C’est le projet Nosaïs, synergie regroupant plusieurs établissements (laboratoire de neuroscience de l’olfaction à Lyon, des spécialistes cynotechniques hexagonaux, un groupement d’hôpitaux franciliens…) qui est à l’origine de cette inédite formation. Elle est pilotée par l’Unité de médecine de l’élevage et du sport de l’Ecole nationale vétérinaire d’Alfort, avec à sa tête Dominique Grandjean, professeur-vétérinaire et colonel de la brigade de sapeurs-pompiers de Paris, en charge des équipes cynotechniques.

Habituée des entraînements divers liés au « dépistage précoce d’affections chroniques graves pour l’Homme », elle a mis en pause dès le mois de mars ses traditionnels programmes (dépistage des cancers, drogue…) pour se consacrer à la Covid-19.

« Nosaïs devait faire ses premiers pas sur la détection du cancer de la vessie ce mois-ci, mais nous avons décidé de repousser celle-ci, afin d'apporter une aide dans la crise sanitaire actuelle », préviennent les intervenants de la structure.

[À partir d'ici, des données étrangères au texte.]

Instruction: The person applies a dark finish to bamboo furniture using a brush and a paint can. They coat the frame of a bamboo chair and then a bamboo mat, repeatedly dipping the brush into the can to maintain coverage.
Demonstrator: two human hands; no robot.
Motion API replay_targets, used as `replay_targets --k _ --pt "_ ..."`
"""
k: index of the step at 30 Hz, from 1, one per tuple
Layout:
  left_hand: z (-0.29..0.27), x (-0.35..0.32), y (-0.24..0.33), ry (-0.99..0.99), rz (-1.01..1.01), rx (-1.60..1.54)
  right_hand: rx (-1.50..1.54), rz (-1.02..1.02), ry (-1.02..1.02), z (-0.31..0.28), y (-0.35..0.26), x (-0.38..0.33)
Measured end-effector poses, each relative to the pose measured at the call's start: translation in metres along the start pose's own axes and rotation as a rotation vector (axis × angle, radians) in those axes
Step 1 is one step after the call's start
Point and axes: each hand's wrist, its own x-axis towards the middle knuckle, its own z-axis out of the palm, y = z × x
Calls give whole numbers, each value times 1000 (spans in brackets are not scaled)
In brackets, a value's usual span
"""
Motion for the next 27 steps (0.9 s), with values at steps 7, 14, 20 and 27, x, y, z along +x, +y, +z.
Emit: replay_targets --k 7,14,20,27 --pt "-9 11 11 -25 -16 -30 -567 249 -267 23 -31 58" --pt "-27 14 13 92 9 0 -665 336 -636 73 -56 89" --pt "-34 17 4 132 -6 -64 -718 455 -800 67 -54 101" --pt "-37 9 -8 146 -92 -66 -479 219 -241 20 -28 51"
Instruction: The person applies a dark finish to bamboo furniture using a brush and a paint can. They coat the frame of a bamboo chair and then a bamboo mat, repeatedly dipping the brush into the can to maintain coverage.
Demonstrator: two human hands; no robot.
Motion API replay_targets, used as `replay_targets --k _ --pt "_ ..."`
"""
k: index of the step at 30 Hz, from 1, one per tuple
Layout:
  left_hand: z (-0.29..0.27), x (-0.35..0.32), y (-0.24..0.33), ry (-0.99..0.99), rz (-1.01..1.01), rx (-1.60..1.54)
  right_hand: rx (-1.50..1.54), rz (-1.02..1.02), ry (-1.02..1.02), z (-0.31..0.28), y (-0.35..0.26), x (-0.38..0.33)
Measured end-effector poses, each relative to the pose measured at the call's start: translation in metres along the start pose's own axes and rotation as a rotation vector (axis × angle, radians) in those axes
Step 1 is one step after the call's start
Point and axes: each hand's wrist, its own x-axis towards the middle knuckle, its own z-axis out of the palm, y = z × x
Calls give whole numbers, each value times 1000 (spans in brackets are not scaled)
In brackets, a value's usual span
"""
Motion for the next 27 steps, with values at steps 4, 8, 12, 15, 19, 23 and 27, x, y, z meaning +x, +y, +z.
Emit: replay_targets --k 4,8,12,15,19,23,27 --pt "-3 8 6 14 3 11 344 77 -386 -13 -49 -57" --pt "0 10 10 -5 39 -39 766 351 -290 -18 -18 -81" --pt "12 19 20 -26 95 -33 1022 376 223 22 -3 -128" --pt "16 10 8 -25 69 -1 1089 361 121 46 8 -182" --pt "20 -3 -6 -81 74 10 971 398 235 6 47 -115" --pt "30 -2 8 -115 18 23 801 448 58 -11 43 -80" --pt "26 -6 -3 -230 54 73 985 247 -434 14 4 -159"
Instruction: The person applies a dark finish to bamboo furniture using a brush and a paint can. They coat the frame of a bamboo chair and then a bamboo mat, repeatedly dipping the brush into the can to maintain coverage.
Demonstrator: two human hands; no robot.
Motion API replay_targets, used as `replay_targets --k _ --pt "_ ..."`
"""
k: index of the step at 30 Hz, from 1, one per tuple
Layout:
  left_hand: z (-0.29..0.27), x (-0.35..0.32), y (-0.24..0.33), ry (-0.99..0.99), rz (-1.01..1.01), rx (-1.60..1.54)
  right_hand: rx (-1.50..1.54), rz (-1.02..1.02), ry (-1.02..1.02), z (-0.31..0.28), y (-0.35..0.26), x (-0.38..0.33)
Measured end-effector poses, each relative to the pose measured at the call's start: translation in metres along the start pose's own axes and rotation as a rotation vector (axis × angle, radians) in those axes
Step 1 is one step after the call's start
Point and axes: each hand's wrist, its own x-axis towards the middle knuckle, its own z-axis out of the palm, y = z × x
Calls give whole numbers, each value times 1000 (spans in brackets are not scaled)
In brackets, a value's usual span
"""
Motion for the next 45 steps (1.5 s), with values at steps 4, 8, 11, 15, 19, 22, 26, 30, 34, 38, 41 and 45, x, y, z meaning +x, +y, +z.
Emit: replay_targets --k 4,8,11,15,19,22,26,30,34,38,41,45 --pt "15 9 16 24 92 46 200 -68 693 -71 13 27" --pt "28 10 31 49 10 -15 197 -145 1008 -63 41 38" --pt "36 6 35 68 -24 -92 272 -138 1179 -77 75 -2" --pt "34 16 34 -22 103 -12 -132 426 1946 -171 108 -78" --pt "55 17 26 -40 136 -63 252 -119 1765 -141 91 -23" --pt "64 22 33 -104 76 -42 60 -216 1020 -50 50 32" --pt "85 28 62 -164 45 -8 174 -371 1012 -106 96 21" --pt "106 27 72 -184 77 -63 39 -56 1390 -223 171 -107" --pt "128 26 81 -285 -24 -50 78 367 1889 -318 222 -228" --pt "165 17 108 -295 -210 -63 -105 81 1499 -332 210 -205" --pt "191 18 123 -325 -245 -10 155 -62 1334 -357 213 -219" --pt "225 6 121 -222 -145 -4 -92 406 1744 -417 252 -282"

Depuis le lancement de cette opération, quinze pays travaillent avec l’équipe, du Mexique à l’Argentine, en passant par l’Australie et, donc, les Émirats Arabes Unis. Seulement, sans soutien officiel, ni de la part du ministère français de la Santé, ni des Agences Régionales de Santé, le programme ne décolle pas en France.

« On nous envoie des chiens du Moyen-Orient pour qu'on les forme, les gouvernements paient le transport, sont demandeurs... Et en France, c'est comme si on n'existait pas », confiait très récemment Dominique Grandjean à France 3 Corse, l’île de beauté ayant été le seul département décidé, via son ARS et son préfet, à tester le dispositif dès le début de la crise du coronavirus, avant de l’abandonner faute de budget. « Le problème, c'est que l'on a affaire à des technocrates de la médecine. Ils n'ont jamais vu un malade ! », concluait-il, amer.

Joint au téléphone trois semaines plus tard par Les Éclaireurs, il ne décolère pas : « Il demeure un sentiment de mépris total du travail fait concernant les capacités de détection bien réelles des chiens français. L’enthousiasme vis-à-vis des résultats obtenus par les chiens dans tous les pays engagés est évident. Tous les pays sauf un... »

Pourtant, un tel pré-dépistage canin, fait en direct avec une grande rapidité, faciliterait le contact tracing des personnes positives en accélérant la procédure de tri, notamment aux frontières. La méthode aurait-elle pu éviter un reconfinement et favoriser une reprise de l’économie ? « La validation de ce test pourrait présenter un grand intérêt lors de la procédure de déconfinement et en l’occasion de possibles vagues épidémiques futures », promet Nosaïs.

« Les premières expériences ont montré que les chiens tombaient juste dans quasiment 100% des cas (Soile Turunen, directeur du projet finlandais) »

D’autres initiatives ont vu le jour

Si l’Organisation mondiale de la Santé et les Académies de médecine et vétérinaire ont récemment approuvé l’expérience Nosaïs (une possible victoire pour les personnes impliquées), le projet est tout de même au point-mort. Six chiens sont pourtant opérationnels : deux en Corse, trois en Seine-et-Marne et un dans l'Oise.

D’autres initiatives ont vu le jour depuis mars, comme le bien-nommé COVIDOG, projet de trois chercheurs de l’Université de Strasbourg, Christophe Ritzenthaler, Philippe Choquet et Yves Rémond. En juin, ces derniers ont cependant dû lancer une campagne de financement participatif, pour pouvoir commencer les entraînements.

« Pourquoi ne pas travailler ensemble, sachant que nous entraînons nos chiens depuis sept mois déjà ?, se demande Dominique Grandjean. De notre côté, nous sommes ouverts à une coopération, même si le CNRS travaille sur les cultures cellulaires et nous sur la sueur et les composés organiques volatils spécifiques au virus. Il y a une complémentarité évidente ».

À Strasbourg, on assure encore aujourd'hui que « le protocole permettra une diffusion rapide et nationale de [la] méthode, notamment en Alsace ». Néanmoins, la lenteur de l’administration française en a pour l’instant décidé autrement. Seuls quelques dons privés leur ont en effet permis de débuter leur expérience localement. Presqu’un an après le début de la crise de la Covid-19 et malgré les résultats prometteurs des chiens renifleurs dans de nombreux pays.